Service Level Indicator (SLI)
APPUiO Managed OpenShift comes with a collection of service level indicators (SLIs). This document defines and explains these SLIs. All of the SLIs are in the scope of the "Guaranteed Availability" Service Level.
We use the SLIs and Multiwindow, Mulit-Burn-Rate Alerts as the basis of our on-call alerting.
Ingress
Working cluster ingress is a core requirement for a Kubernetes cluster. If the workloads running on the cluster aren’t accessible, it might as well be down from a user perspective.
Canary
Probes are sent every minute from the ingress operator, inside the cluster, to the external address of the canary target.
This means it will send a request to the public floating IP of the load balancers, which will forward the request to one of the ingress controller running on the infrastructure nodes, which will then forward the request to one of the canary targets, which runs on every worker and infrastructure node.
This setup should approximate the cluster ingress uptime.
As a side effect it also measures out-bound connection issues, which shouldn’t be a part of an ingress SLO. However, the alternative of using an external probe source also measures issues that shouldn’t be part of the SLO, so we chose the in-cluster probe source for simplicity. |
Kubernetes API
The Kubernetes API is the main way users interact with the cluster itself. If the API isn’t available, users can’t change configuration or run new workloads and existing deployments will quickly degrade.
A misbehaving Kubernetes API directly impacts the service level.
Request Error Rate
This is measured directly at the API server through the following metrics.
# The number of failed valid API requests
apiserver_request_total{code=~"(5..|429)"}
# All API requests
apiserver_request_total
We only look for HTTP 5xx errors, which indicate a server side error, and HTTP error 429, which indicates that the API server is overloaded. |
Uptime
Probes are sent every 10 seconds from a blackbox exporter inside the cluster to the readiness endpoint of the Kubernetes API server.
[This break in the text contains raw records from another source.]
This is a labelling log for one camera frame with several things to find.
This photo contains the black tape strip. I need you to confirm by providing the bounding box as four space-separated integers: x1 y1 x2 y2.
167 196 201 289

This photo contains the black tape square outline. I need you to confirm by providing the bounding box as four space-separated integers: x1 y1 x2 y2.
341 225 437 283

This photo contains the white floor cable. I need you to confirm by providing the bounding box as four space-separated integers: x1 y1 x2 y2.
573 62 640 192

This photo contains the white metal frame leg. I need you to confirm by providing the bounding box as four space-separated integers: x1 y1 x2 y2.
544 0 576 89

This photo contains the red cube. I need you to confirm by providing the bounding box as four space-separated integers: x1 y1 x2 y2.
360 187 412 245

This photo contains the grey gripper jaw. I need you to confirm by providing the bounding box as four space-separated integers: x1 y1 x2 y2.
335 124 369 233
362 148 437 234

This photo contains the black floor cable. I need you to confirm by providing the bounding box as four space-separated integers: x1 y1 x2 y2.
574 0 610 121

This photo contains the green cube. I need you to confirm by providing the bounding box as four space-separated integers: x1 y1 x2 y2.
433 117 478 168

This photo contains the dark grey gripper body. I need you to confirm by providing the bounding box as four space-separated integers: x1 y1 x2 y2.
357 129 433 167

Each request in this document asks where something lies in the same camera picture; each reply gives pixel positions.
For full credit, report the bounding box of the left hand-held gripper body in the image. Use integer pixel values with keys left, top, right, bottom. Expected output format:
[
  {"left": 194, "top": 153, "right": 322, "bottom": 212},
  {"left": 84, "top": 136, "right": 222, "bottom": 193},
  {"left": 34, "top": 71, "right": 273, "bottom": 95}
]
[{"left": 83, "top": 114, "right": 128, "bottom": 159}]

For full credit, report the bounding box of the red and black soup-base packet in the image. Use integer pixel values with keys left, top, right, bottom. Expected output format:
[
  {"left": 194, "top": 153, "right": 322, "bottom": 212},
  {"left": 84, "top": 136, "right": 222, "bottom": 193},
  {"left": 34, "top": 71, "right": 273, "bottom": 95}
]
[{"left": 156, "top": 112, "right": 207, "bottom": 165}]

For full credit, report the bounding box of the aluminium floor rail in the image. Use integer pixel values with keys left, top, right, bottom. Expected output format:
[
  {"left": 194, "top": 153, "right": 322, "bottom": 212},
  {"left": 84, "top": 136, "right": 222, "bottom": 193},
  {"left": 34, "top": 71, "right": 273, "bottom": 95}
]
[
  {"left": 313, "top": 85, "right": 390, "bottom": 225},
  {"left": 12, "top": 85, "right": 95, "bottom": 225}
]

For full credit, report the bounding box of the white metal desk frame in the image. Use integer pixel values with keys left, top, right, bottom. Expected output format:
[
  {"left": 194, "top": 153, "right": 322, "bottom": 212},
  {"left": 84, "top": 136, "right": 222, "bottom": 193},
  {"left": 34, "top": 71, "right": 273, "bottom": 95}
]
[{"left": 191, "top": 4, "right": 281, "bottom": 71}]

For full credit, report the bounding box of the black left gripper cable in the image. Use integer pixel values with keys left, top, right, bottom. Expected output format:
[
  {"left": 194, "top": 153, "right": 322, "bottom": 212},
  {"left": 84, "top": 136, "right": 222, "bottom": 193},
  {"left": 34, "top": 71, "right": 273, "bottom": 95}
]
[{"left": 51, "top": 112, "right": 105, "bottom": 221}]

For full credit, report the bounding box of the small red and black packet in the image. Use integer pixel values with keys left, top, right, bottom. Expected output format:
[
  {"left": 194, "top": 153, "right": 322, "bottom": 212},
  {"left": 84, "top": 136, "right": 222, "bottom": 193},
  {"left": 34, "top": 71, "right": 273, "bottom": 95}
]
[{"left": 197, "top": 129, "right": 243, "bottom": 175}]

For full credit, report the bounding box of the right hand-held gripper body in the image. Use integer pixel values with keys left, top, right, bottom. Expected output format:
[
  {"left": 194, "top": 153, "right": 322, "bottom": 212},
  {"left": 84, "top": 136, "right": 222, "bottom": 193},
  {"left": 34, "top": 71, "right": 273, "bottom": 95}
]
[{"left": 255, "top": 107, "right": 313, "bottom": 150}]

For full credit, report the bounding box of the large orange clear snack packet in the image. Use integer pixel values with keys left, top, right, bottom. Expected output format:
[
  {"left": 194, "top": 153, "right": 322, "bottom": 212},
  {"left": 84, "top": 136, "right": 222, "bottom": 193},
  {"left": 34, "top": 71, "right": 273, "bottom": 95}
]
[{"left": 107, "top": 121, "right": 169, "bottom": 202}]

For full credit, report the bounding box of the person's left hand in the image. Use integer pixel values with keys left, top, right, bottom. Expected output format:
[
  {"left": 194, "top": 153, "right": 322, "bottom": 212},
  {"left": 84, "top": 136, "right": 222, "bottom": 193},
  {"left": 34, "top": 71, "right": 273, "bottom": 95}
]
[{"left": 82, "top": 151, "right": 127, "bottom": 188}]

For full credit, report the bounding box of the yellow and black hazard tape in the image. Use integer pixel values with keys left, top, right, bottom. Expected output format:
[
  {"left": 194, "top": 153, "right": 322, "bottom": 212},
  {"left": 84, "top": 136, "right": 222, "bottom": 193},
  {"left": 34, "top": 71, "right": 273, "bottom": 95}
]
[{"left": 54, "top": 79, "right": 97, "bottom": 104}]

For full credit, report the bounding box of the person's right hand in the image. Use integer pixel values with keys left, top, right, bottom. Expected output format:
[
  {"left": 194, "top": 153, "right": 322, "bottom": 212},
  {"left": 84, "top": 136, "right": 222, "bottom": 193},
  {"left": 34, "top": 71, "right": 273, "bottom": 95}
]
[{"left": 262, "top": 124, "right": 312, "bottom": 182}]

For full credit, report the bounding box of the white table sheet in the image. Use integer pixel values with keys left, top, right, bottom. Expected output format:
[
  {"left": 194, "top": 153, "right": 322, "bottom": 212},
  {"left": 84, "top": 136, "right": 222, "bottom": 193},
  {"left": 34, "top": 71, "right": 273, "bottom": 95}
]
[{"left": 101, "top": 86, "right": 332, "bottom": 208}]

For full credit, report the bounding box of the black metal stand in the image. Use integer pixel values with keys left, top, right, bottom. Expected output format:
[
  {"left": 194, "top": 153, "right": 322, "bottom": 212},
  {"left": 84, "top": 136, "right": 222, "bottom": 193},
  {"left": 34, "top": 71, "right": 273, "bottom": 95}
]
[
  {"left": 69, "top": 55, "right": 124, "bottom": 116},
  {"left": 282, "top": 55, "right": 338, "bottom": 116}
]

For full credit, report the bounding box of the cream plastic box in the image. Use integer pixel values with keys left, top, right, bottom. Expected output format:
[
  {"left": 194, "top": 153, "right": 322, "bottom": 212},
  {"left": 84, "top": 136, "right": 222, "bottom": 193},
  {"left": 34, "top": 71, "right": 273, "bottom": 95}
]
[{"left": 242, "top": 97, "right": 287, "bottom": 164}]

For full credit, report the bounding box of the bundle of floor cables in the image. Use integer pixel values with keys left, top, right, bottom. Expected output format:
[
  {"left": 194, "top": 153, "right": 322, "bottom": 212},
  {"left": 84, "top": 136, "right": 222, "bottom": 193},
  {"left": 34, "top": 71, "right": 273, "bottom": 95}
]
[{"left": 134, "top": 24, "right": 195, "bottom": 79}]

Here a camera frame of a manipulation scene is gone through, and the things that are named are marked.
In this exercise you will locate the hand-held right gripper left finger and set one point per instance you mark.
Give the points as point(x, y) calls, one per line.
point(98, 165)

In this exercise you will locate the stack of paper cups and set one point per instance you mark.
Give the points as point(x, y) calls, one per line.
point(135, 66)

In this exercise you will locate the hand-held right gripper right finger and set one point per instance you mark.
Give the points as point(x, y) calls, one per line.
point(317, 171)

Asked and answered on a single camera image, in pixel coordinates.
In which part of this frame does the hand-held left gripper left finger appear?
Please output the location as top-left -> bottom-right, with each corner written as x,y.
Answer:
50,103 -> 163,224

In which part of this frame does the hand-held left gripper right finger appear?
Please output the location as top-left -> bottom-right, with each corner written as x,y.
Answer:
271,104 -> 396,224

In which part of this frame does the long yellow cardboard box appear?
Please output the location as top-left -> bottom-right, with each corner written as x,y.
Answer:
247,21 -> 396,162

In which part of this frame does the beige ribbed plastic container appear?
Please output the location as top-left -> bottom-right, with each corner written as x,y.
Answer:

This SLI approximates a user’s ability to reach at least one API server instance and the API server’s uptime.
Complete outages measured by this SLI can’t be measured by the error rate SLI. |
Workload Schedulability
We define Workload Schedulability as the ability to start and successfully run new workloads on the cluster. This ability is essential and directly impacts the service level.
Storage
Persistent storage is a key component of a feature complete Kubernetes cluster. Any storage issues directly impacts the service level for users.
CSI Operations
CSI operations are any interactions of the kubelet or controller-manager with the CSI provider. This includes creating, deleting, mounting, unmounting, or resizing a persistent volume.
We measure these interactions using the following metrics, reported by the kubelets and the controller-manager:
# The number of failed csi operations
storage_operation_duration_seconds_count{
volume_plugin=~"kubernetes.io/csi.+",status="fail-unknown"
}
# All csi operations
storage_operation_duration_seconds_count{volume_plugin=~"kubernetes.io/csi.+"}
This SLI approximates the user experience of interacting with PVs and PVCs. It doesn’t measure any performance issues with the underlying storage.
Cluster Network
Reliable cluster networking is essential for nearly every workload. Without it, users can’t reliably access their workload and even moderate packet loss can negatively impact deployments such as databases.
Packet Loss
A network canary daemonset starts a canary pod on every node. These canaries continuously ping every other pod in the daemonset and report any packet loss. Pings are set every second and the metrics are scraped directly from the canary pods.
This SLI approximates the overall packet loss of the cluster network.